Биохимия и молекулярная биология - Белясова Н.А. 2002

Основы генетической инженерии
Создание и анализ клонотек геномов
Стратегия клонирования генов

Термин «клонирование» происходит от слова «клон», под которым подра­зумевается генетически однородное потомство клеток или вирусов, т. е. полу­ченных при неполовом размножении. Простейшим примером клона является изолированная колония бактерий на плотной среде. Когда говорят о клониро­вании гена, имеют в виду тиражирование копии гена в составе векторной мо­лекулы в клетках клона (или вирусных частицах в составе бляшки). При этом каждая клетка клона (каждая вирусная частица в пределах изолированной негативной колонии) будут содержать одинаковые фрагменты чужеродной ДНК. Это очень важный методологический прием, составляющий основу всей генетической инженерии. Ведь при получении генов в ходе расщепления ДНК какого-то организма и включении полученных фрагментов в состав век­торов формируется очень сложная смесь молекул, в которой один ген или его сегмент составляет ничтожную часть, так что невозможно изучить ни его структуру, ни свойства продукта. Однако при введении рекомбинантных ДНК (вектор со вставкой) в клетки или вирусные частицы возможность к репро­дукции в каждой клетке (вирусной частице) приобретает только один тип гибридной ДНК. Выделив клон или содержимое бляшки, можно их инкуби­ровать и получать неограниченное количество клонированных генов, а также их продуктов.

В предыдущем разделе уже описано несколько схем клонирования фраг­ментов ДНК в составе разных векторов (рис. 20.5—20.7). Обобщая этот ма­териал, следует отметить, что для клонирования генов используют самые разнообразные системы вектор-хозяин. При этом наибольшее распростране­ние получили системы, в которых реципиентными клетками служат бактерии E.coli. Рекомбинантные ДНК вводят в клетки-хозяева или вирусные частицы различными способами.

Для введения в клетки векторов, сконструированных на основе плазмид, используют метод трансформации компетентных клеток или более эффектив­ный способ — трансформацию протопластов (глава 2). Однако такой способ переноса генетической информации характеризуется невысокой частотой (в трансформации участвует ~1 из 500—10 000 молекул ДНК), поэтому для от­бора клеток, воспринявших вектор, требуется наличие в его составе специ­альных маркеров.
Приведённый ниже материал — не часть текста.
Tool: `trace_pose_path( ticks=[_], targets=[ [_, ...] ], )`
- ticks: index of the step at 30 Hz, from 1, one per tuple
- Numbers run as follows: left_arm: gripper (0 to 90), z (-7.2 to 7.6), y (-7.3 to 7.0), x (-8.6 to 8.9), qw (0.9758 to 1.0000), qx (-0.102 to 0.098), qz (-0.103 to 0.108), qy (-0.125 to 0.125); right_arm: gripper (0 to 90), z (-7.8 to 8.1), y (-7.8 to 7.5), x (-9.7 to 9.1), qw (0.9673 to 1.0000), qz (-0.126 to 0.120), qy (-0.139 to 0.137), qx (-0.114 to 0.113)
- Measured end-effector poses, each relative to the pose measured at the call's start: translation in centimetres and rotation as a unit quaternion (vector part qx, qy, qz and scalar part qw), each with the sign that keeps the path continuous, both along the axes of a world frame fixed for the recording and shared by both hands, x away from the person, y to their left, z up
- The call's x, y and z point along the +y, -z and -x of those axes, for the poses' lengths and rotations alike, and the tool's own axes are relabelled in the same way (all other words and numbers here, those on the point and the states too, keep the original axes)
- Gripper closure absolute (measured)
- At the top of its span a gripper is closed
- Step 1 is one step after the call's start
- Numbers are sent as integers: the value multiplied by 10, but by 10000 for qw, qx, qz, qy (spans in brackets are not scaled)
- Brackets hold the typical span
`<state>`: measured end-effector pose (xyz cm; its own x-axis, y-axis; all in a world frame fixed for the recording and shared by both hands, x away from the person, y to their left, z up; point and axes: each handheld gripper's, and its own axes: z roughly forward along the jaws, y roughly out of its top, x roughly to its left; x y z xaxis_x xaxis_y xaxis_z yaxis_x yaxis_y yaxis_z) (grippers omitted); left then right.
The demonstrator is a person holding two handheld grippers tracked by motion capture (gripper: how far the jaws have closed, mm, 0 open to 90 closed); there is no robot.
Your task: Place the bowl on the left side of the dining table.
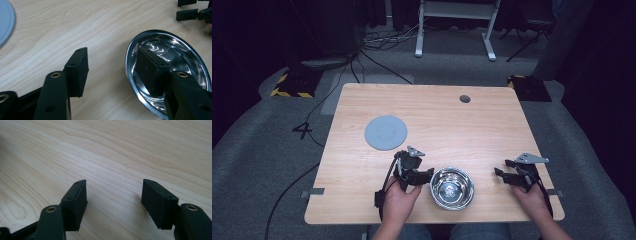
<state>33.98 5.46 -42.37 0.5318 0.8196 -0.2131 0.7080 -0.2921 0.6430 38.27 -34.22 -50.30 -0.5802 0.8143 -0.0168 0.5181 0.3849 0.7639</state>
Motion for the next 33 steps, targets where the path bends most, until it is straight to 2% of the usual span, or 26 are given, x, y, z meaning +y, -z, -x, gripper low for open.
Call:
trace_pose_path(
  ticks=[5,7,8,9,10,11,14,21,23,27,29,33],
  targets=[
    [436,-3,5,-11,9999,159,43,48,374,0,0,0,10000,0,-1,0],
    [435,-6,10,-15,9995,313,-48,68,374,0,0,0,10000,0,0,0],
    [434,-8,12,-17,9991,406,-103,13,374,0,0,0,10000,-1,1,0],
    [431,-12,18,-19,9980,619,-85,-49,374,0,0,0,10000,1,-1,-1],
    [428,-12,18,-19,9980,619,-85,-49,374,0,0,0,10000,1,-1,-1],
    [428,-13,21,-20,9968,789,-46,-68,374,0,0,0,10000,0,0,-1],
    [422,-17,33,-26,9938,1106,78,34,374,0,0,0,10000,-2,0,-1],
    [445,-20,44,-38,9932,1146,-164,134,374,0,0,0,10000,-1,0,-1],
    [483,-20,48,-42,9932,1117,-301,135,374,0,0,0,10000,-2,0,0],
    [548,-18,50,-45,9941,1007,-369,154,374,0,0,0,10000,-3,1,0],
    [566,-17,49,-46,9938,1030,-384,159,374,0,0,0,10000,-3,1,0],
    [685,-18,49,-50,9927,1044,-492,352,374,0,0,0,10000,-4,1,0]
  ],
)
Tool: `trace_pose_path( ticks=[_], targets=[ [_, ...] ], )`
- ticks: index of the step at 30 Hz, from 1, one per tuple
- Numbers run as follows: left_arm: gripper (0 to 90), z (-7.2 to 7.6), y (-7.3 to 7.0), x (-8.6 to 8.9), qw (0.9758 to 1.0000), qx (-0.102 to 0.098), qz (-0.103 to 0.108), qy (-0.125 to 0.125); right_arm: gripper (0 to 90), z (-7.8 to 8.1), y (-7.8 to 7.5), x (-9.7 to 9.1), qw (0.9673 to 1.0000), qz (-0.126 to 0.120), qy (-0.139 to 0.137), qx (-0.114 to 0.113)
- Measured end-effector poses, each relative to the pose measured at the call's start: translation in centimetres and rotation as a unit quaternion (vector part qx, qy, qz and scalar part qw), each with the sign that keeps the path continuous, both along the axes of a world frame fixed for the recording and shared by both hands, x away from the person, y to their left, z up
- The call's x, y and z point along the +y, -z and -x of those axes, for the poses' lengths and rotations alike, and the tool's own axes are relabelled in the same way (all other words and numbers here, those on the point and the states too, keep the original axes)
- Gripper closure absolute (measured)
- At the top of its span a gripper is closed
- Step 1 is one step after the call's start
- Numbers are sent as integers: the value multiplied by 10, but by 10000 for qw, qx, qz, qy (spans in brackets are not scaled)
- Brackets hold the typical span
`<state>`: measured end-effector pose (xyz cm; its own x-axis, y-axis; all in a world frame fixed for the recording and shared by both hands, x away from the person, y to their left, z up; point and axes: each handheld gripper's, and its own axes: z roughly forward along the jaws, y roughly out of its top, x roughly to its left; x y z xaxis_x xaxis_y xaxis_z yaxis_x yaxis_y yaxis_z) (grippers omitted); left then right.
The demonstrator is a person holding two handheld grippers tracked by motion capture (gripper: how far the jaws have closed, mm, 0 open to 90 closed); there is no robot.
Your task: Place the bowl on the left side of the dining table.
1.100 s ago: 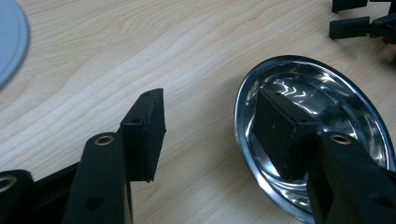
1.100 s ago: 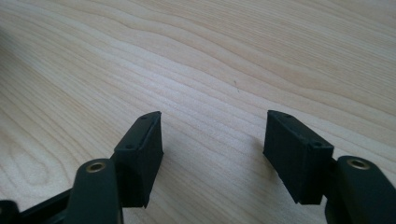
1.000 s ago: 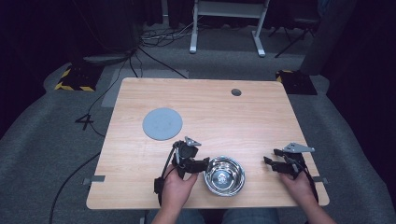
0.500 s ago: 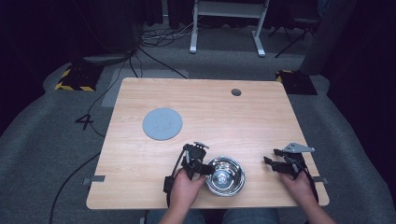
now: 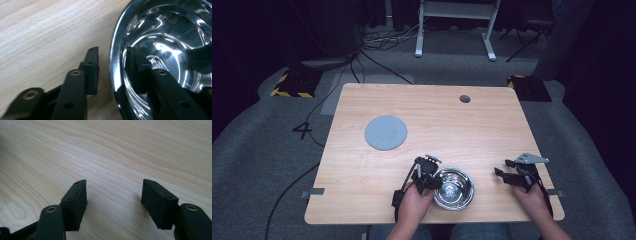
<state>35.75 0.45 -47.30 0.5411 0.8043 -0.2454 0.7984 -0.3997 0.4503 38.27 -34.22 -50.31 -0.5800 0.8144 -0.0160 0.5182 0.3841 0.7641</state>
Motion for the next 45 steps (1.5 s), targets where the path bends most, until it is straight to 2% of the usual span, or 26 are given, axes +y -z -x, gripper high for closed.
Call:
trace_pose_path(
  ticks=[3,4,5,7,9,11,12,16,19,26,35,40,45],
  targets=[
    [788,-1,1,-1,9998,108,131,78,374,0,0,0,10000,1,0,1],
    [817,-2,2,2,9990,248,373,40,374,0,0,0,10000,-1,0,1],
    [831,-2,2,2,9990,248,373,40,374,0,0,0,10000,-1,0,1],
    [842,-2,2,5,9983,297,502,13,374,0,0,0,10000,-1,1,1],
    [860,-2,-1,10,9961,344,808,32,374,0,0,0,10000,-3,3,7],
    [864,2,-6,10,9981,159,597,19,374,0,0,0,10000,-2,1,1],
    [864,3,-9,11,9982,124,586,42,374,0,0,0,10000,-2,2,4],
    [864,5,-18,17,9969,77,785,-59,374,0,0,0,10000,-4,4,5],
    [864,6,-24,21,9973,-40,735,-65,374,0,0,0,10000,0,0,1],
    [864,6,-29,32,9971,-88,729,-176,374,0,0,0,10000,3,0,0],
    [864,10,-36,54,9960,-192,738,-469,371,2,0,0,10000,-4,41,4],
    [863,15,-37,71,9937,-233,827,-719,370,2,0,0,10000,-3,43,6],
    [863,19,-38,84,9928,-269,797,-854,370,2,0,0,10000,-2,41,3]
  ],
)
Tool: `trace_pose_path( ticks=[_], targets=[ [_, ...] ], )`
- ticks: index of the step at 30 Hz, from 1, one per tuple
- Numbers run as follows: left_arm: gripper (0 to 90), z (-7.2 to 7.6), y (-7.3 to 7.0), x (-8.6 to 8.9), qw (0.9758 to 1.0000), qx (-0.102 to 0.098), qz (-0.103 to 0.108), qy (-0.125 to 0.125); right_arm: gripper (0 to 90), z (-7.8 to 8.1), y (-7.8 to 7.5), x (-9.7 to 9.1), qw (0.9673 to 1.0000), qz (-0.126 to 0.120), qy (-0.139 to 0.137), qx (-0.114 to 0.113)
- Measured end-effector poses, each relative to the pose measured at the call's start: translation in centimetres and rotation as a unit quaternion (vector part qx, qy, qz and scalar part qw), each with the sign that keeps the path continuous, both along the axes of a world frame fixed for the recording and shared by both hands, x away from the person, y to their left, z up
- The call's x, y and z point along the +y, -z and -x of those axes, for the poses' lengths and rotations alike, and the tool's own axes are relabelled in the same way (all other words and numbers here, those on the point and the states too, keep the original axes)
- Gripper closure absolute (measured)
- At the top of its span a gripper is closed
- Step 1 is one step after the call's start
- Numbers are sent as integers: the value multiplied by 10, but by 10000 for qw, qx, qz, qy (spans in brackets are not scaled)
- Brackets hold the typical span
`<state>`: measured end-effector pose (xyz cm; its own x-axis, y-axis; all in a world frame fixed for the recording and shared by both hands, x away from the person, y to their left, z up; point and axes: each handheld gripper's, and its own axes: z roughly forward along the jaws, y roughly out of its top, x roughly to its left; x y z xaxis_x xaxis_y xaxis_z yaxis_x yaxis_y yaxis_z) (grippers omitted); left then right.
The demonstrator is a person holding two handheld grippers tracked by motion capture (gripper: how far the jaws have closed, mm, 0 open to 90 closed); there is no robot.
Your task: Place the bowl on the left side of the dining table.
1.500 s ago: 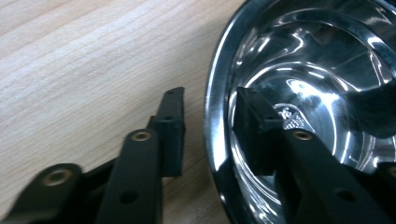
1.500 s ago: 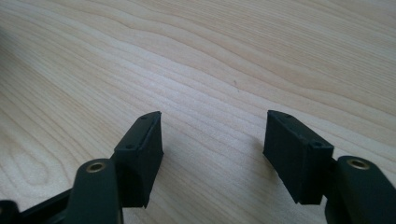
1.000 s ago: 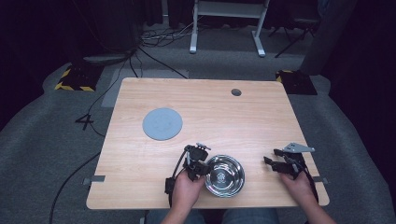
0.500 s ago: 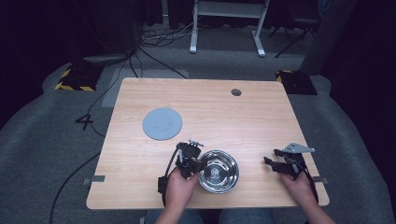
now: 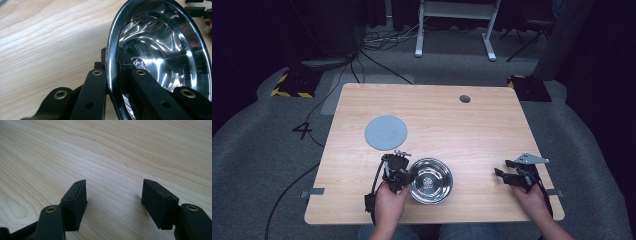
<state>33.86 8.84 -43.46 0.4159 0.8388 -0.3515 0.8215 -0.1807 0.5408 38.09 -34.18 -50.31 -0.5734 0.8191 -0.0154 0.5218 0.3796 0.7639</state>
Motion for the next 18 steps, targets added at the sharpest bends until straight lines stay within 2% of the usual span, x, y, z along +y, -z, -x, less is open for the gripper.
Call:
trace_pose_path(
  ticks=[7,18],
  targets=[
    [863,0,-2,17,9998,-48,41,-203,370,0,0,0,10000,-8,5,2],
    [853,-8,-10,29,9994,-211,-86,-276,364,0,0,1,10000,-1,7,3]
  ],
)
В качестве таких маркеров чаще всего используют гены устойчивости к антибиотикам, позволяющие производить прямую селекцию трансформированных бактерий на среде с соответствующим антибиотиком.

Векторы, сконструированные на основе вирусов, а также космиды и фазмиды имеют преимущества перед плазмидными векторами в том, что их с высокой эффективностью удается упаковывать в вирусные капсиды in vitro, а затем инфицировать чувствительные клетки. Метод инфекции намного эф­фективнее трансформации: инфекционной становится каждая десятая моле­кула ДНК. При этом космиды и фазмиды, попав в клетки, способны поддер­живаться в них по типу плазмидной ДНК.

Еще одна задача в процедуре клонирования состоит в отборе клонов, вос­принявших именно рекомбинантную ДНК, а не просто векторные молекулы, которые обязательно присутствуют в смеси, полученной при включении фрагментов ДНК в состав векторов. Для решения этой проблемы используют уже описанные приемы, например, инактивацию маркера в процессе вставки. Более прогрессивным способом отбора клонов бактерий или фагов, содержа­щих векторы со вставками, служит комплементационный анализ с использо­ванием мутантных генов ß-галактозидазы (см. выше). Применение этого ме­тода позволяет отличать клоны бактерий (бляшки фагов), содержащие реком­бинантную ДНК, по цвету при высеве на среду определенного состава. Еще одним подобным примером служит использование гена mel для конструиро­вания плазмидных векторов. Этот ген определяет структуру фермента тирозиназы, катализирующей превращение тирозина в меланин (темная окраска колоний). При вставках фрагментов ДНК в кодирующую область гена mel происходит его инактивация, и трансформированные колонии утрачивают окраску. Существуют и другие приемы для быстрого поиска среди трансфор­мированных или инфицированных клонов тех из них, которые восприняли рекомбинантную ДНК.